2 Années 824 et 825.


SOURCE: P. Clerjon, Histoire de Lyon, T. Laurent, 1829, tome 2, p. 280

Remarques:

Les détails donnés à propos de la corruption de la langue latine, ou de Saint Augustin contre les manichéens, montrent que Clerjon a puisé dans Histoire littéraire de la ville de Lyon du père De Colonia, ce qui se confirme dans ce qu'il dit des tempestaires et de leurs navires aériens.
Mais le père de Colonia, faisait réellement tomber du ciel les quatre étrangers, alors qu'ici, il en sont seulement soupçonnés à leur aspect, comme dans l'ouvrage de Poullin de Lumina, qui est donc une autre source probable.
L'auteur confond manifestement orage, et ouragan.


grêle prodigieuse (Lycosthènes)
Quant à la grêle prodigieuse, On la retrouve cité pour l'an 825, dans Prodigiorum ac ostentorum chronicon, de Conrad Lycosthènes, qui écrit:
In Galliam mirae magnitudinis decidens grando, pecora multa et nonnullos homines interemit.
Une grêle d'une grandeur merveilleuse tombant en Gaule anéantit de nombreux troupeaux et beaucoup d'hommes.
mais Lycosthenes se trompe souvent de 2 ou 3 ans dans les dates. Mieux vaut se fier aux chroniques d'époque. Nous lisons dans les annales d'Eginhard pour l'an 823:
dans plusieurs endroits la grêle détruisit tous les fruits de la terre, et avec cette grêle on vit tomber des pierres véritables et d'un grand poids,...
A ces fléaux succédèrent une peste affreuse et une grande mortalité.

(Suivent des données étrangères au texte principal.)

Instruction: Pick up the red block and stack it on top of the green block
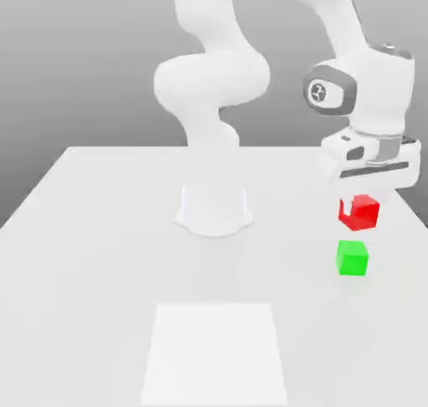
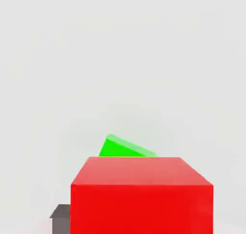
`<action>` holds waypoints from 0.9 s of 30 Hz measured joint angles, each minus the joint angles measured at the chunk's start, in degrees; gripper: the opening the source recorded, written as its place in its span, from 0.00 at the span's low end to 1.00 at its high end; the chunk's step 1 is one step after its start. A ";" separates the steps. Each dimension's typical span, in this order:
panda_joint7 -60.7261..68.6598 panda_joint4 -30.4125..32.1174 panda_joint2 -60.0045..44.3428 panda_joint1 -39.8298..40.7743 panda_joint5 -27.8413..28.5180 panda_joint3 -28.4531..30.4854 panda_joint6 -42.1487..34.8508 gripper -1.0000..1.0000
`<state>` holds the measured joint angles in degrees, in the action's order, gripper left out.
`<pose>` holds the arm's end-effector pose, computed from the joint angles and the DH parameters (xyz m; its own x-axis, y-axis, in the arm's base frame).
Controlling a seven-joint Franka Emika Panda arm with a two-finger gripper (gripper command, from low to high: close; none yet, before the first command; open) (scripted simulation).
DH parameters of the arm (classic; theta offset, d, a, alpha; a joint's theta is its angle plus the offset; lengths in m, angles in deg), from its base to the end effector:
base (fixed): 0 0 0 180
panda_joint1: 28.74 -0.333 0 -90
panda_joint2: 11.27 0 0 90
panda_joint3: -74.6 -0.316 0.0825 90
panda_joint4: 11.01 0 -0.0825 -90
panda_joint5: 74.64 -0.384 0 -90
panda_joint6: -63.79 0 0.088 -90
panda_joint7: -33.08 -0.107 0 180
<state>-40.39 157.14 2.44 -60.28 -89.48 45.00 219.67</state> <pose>0.1821 0.2785 0.2351 0.8942 -0.4475 0.0128 -0.4475 -0.8943 -0.0067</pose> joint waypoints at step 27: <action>-13.25 -0.11 -14.97 9.81 19.17 -4.60 13.21 1.00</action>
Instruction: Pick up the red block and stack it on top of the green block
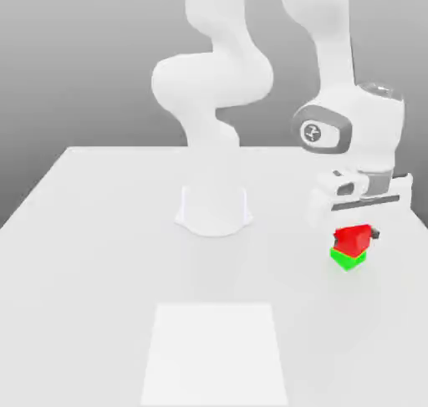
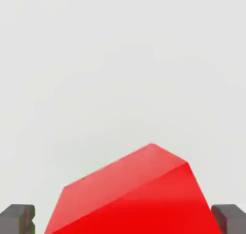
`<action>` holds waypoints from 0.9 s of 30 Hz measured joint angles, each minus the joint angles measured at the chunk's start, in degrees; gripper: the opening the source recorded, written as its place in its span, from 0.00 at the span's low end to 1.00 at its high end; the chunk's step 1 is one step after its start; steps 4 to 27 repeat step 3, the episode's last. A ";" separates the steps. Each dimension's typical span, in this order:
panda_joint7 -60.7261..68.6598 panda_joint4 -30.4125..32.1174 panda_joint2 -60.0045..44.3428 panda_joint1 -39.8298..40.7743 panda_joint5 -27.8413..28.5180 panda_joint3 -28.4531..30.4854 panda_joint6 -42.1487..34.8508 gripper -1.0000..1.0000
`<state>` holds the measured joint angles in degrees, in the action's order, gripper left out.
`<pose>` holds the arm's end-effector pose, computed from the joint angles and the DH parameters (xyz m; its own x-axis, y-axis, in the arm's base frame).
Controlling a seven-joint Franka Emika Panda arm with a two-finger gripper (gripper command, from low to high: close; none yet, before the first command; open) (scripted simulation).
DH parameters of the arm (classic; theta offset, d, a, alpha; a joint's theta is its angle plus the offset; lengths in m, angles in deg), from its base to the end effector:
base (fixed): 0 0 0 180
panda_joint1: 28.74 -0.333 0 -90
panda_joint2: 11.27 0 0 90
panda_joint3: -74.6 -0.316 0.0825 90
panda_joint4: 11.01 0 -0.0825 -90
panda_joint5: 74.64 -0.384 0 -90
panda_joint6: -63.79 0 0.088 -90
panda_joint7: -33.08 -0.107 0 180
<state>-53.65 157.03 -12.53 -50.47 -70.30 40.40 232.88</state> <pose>0.1791 0.2770 0.1791 0.8946 -0.4469 0.0020 -0.4469 -0.8946 -0.0004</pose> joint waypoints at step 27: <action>2.95 0.03 2.00 -1.89 -4.13 -0.04 -1.50 1.00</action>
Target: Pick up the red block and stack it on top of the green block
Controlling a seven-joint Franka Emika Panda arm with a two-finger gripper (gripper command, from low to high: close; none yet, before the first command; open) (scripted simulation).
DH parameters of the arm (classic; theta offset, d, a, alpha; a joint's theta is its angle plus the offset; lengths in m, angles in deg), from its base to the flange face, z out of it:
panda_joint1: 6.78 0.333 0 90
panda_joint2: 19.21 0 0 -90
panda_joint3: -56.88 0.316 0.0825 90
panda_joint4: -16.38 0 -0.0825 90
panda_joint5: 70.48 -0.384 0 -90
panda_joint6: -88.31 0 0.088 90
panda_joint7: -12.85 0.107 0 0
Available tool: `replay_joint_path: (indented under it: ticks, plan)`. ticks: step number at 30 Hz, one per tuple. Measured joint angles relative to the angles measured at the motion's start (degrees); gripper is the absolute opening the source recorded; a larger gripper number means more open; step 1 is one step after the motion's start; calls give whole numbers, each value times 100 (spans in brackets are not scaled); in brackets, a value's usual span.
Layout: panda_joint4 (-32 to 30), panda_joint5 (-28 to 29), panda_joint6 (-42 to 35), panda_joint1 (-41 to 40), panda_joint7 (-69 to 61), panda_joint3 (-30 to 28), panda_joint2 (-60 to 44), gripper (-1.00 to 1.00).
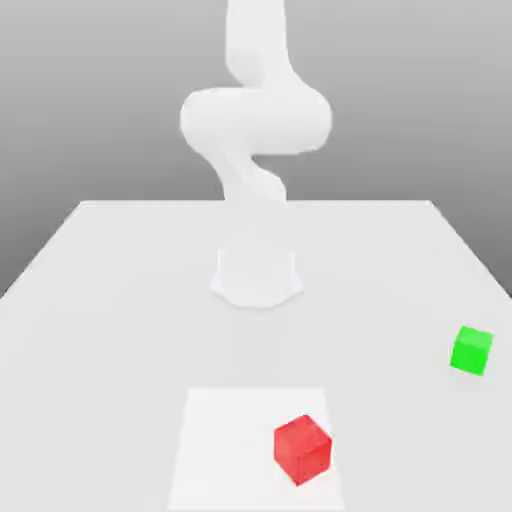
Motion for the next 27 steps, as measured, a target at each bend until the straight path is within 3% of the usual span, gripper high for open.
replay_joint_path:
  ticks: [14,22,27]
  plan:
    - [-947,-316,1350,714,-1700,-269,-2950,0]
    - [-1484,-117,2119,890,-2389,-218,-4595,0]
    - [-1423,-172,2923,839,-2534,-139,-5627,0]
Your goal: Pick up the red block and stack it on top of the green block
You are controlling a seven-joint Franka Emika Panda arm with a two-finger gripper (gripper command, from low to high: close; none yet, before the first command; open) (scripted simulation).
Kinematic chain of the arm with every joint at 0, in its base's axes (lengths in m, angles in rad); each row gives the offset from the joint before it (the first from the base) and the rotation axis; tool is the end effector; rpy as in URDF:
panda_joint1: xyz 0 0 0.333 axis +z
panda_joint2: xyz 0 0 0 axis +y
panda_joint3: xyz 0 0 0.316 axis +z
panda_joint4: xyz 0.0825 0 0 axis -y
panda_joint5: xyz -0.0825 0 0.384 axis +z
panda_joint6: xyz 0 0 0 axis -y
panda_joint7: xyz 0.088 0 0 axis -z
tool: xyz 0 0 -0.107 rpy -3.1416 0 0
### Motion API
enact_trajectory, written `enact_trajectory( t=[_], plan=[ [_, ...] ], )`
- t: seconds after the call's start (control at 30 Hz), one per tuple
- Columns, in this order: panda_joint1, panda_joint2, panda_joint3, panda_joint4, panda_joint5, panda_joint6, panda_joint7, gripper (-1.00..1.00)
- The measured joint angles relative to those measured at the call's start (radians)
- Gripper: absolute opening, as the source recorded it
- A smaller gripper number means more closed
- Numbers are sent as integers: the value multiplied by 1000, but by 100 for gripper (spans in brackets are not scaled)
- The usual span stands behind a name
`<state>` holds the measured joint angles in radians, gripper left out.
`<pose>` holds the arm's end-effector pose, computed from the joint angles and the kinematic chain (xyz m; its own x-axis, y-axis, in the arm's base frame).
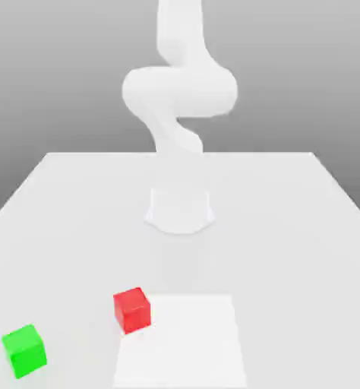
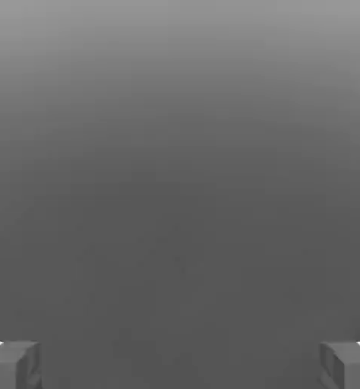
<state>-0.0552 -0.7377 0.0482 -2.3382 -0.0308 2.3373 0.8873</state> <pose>0.3722 0.0033 0.6729 0.4540 -0.7556 0.4722 -0.5868 -0.6523 -0.4797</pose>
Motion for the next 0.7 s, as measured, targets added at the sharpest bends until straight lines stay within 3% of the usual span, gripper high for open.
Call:
enact_trajectory(
  t=[0.33,0.7],
  plan=[
    [-203,269,137,-153,-116,147,346,0],
    [-336,553,158,-319,-169,308,665,0]
  ],
)
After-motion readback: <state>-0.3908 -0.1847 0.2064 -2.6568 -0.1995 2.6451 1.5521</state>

Et dans la chronique de "l'astronome" pour la même année:
Une pluie de pierres et de grêle tomba du ciel; une maladie contagieuse attaqua les hommes et les animaux.
C'est bien la grêle prodigieuse, suivie d'une peste, qui eut donc lieu en 823, et non en 825.

De plus, l'auteur en rajoute beaucoup, et n'a manifestement pas lu le livre d'Agobard. Agobard ne parle pas de la cause physique des ouragans. Il ne dit pas que les quatre personnes capturés avaient des vêtements bizarre, ni d'où elles venaient. Il ne dit pas qu'il venait d'y avoir une grêle prodigieuse. Il ne dit pas qu'on les traita de "tyrans de l'air". Il ne dit pas que les tempestaires avaient des statuts diaboliques, ni que les habitants de Magonie étaient leurs parents en sorcellerie. Il ne dit pas que les navires qui venaient à travers les nuages, ni leurs pilotes, étaient plus légers que l'air. Et Agobard qui avait démontré devant tout le monde que ceux qui avaient capturé les quatre personnes avaient menti, n'avait pas besoin de se justifier. Il n'a donc probablement pas fait lire dans les églises, son traité contre les sottes croyances populaires à propos de la grèle et du tonnerre. Et d'ailleurs, bourré de raisonnements théologiques, il n'est pas destiné au peuple, mais aux ecclésiastiques.
Bref, Clerjon a réécrit l'anecdote citée par Agobard, pour la rendre plus logique de son point de vue, mais il n'y a plus grand chose de vrai.